**PROMPT:** Only the number is wanted: how many lines of these entries contain the word "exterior"?

━━━ GIVEN INFORMATION

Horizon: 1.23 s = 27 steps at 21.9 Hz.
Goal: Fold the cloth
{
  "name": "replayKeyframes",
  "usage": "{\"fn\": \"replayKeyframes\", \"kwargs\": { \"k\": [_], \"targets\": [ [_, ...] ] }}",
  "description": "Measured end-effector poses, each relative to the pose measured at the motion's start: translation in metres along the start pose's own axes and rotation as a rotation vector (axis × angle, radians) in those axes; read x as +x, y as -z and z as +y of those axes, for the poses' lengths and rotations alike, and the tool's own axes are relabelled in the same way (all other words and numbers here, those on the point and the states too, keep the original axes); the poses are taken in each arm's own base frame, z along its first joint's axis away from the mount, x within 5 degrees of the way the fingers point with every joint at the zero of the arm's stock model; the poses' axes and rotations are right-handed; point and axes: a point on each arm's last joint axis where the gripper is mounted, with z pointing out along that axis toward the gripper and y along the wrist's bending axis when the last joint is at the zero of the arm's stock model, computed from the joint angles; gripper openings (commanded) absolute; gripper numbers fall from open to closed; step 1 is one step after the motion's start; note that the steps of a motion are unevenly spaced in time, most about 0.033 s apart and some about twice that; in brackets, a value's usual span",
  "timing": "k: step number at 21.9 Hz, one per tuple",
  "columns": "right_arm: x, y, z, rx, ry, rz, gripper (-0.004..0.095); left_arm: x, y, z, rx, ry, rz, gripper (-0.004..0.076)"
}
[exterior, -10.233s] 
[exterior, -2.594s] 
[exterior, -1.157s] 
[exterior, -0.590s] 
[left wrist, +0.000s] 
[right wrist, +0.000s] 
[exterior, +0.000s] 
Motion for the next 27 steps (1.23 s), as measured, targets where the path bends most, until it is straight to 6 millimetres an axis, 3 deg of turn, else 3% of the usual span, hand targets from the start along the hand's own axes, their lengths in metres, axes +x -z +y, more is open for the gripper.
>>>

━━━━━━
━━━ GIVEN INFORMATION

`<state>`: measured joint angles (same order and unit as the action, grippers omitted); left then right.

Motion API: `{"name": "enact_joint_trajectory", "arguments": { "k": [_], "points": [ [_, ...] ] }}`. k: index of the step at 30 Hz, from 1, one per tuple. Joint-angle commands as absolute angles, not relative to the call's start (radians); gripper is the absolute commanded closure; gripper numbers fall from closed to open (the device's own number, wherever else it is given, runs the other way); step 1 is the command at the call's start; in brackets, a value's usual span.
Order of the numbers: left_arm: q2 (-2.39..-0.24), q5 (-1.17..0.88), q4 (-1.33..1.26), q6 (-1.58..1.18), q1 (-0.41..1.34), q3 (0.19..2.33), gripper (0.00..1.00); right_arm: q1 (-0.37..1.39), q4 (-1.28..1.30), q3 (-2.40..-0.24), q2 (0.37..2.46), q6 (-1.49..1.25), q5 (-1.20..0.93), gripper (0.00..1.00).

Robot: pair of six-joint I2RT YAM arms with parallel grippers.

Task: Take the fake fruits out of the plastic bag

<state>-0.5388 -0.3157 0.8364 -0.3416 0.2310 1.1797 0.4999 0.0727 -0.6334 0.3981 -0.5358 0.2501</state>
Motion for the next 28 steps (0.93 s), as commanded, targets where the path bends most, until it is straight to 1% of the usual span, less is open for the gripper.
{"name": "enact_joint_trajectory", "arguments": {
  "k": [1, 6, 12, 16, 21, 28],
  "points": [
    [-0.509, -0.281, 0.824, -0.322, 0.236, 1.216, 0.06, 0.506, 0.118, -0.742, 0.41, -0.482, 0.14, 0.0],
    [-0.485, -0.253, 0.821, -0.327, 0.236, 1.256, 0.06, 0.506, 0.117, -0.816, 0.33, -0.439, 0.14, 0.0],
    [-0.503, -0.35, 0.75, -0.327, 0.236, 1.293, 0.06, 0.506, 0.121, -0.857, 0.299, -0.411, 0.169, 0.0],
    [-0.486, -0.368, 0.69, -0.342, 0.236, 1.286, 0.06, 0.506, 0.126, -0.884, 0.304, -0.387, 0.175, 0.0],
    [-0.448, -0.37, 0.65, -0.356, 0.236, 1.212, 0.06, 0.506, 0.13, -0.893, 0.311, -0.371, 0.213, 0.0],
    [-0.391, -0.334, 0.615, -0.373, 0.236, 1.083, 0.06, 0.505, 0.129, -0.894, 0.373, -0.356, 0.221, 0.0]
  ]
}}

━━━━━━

**RESULT BELOW:** 5